## TASK BRIEF:
Restate the listing below exactly, images excluded.

## INFORMATION SUPPLIED:
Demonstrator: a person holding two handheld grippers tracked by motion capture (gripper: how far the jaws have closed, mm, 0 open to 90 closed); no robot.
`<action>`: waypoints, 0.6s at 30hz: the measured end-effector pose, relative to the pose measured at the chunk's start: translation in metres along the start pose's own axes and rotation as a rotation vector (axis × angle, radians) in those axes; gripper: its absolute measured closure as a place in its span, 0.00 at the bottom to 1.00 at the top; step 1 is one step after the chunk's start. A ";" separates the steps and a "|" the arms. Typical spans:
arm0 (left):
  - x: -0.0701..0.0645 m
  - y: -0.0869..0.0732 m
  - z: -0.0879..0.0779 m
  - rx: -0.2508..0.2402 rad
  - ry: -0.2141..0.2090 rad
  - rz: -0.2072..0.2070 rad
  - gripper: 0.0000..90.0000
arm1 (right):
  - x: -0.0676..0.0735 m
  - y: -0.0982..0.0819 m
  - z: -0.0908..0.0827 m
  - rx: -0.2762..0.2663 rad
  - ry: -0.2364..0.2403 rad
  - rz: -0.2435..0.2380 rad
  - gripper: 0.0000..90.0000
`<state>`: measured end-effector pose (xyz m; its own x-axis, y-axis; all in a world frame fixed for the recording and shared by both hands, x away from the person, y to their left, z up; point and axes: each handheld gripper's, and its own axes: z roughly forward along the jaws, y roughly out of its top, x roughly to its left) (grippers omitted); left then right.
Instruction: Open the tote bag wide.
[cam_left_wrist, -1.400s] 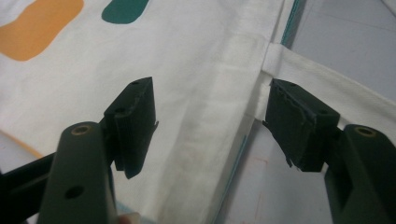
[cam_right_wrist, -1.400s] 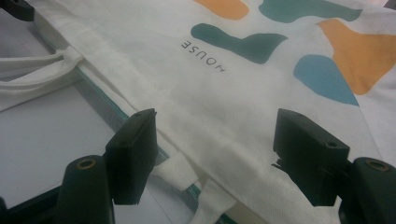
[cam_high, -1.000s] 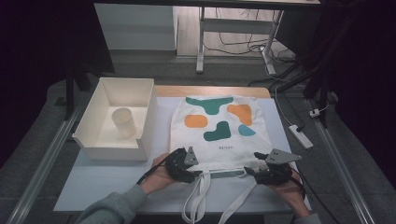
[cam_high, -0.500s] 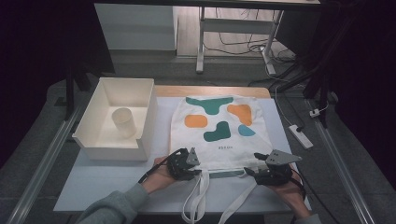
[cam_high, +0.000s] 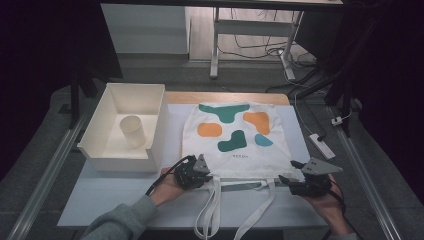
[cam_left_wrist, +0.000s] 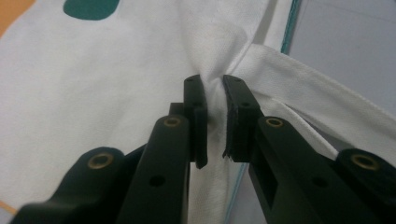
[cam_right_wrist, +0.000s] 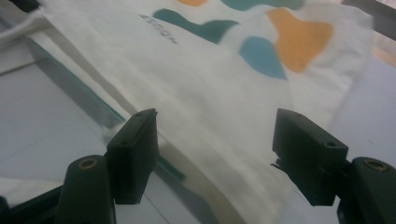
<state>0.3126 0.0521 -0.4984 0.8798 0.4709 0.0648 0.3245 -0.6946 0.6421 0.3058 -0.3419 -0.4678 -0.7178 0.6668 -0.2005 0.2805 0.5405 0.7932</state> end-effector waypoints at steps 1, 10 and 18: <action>0.001 0.000 -0.002 -0.012 0.008 0.000 0.92 | -0.003 -0.005 -0.004 -0.001 -0.002 0.025 0.36; 0.015 0.011 -0.024 -0.138 0.019 -0.057 0.93 | 0.032 0.012 0.007 0.015 0.155 -0.058 0.40; 0.025 0.027 -0.033 -0.197 0.030 -0.084 0.93 | 0.067 0.031 0.035 0.062 0.252 -0.146 0.42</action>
<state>0.3322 0.0634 -0.4544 0.8410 0.5405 0.0260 0.3192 -0.5344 0.7827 0.2887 -0.2625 -0.4765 -0.8867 0.4358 -0.1546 0.1960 0.6569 0.7280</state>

## ANSWER TO THIS PROBLEM:
Demonstrator: a person holding two handheld grippers tracked by motion capture (gripper: how far the jaws have closed, mm, 0 open to 90 closed); no robot.
`<action>`: waypoints, 0.6s at 30hz: the measured end-effector pose, relative to the pose measured at the chunk's start: translation in metres along the start pose's own axes and rotation as a rotation vector (axis × angle, radians) in those axes; gripper: its absolute measured closure as a place in its span, 0.00 at the bottom to 1.00 at the top; step 1 is one step after the chunk's start. A ";" separates the steps and a "|" the arms. Typical spans:
arm0 (left):
  - x: -0.0701..0.0645 m
  - y: -0.0869..0.0732 m
  - z: -0.0879..0.0779 m
  - rx: -0.2508..0.2402 rad
  - ry: -0.2141..0.2090 rad
  - rz: -0.2072..0.2070 rad
  - gripper: 0.0000..90.0000
arm1 (right):
  - x: -0.0676..0.0735 m
  - y: -0.0982..0.0819 m
  - z: -0.0908..0.0827 m
  - rx: -0.2762..0.2663 rad
  - ry: -0.2364..0.2403 rad
  - rz: -0.2435..0.2380 rad
  - gripper: 0.0000..90.0000
`<state>`: measured end-effector pose (xyz m; its own x-axis, y-axis; all in a world frame fixed for the recording and shared by both hands, x away from the person, y to their left, z up; point and axes: each handheld gripper's, and its own axes: z roughly forward along the jaws, y roughly out of its top, x roughly to its left) (grippers omitted); left then right.
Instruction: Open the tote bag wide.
[cam_left_wrist, -1.400s] 
[cam_right_wrist, -1.400s] 
[cam_high, -1.000s] 
[cam_high, -0.500s] 
[cam_high, +0.000s] 
[cam_left_wrist, +0.000s] 
[cam_right_wrist, +0.000s] 
<state>0.3126 0.0521 -0.4984 0.8798 0.4709 0.0648 0.3245 -0.6946 0.6421 0.3058 -0.3419 -0.4678 -0.7178 0.6668 -0.2005 0.2805 0.5405 0.7932</state> end-effector waypoints at steps 1, 10 and 18: <action>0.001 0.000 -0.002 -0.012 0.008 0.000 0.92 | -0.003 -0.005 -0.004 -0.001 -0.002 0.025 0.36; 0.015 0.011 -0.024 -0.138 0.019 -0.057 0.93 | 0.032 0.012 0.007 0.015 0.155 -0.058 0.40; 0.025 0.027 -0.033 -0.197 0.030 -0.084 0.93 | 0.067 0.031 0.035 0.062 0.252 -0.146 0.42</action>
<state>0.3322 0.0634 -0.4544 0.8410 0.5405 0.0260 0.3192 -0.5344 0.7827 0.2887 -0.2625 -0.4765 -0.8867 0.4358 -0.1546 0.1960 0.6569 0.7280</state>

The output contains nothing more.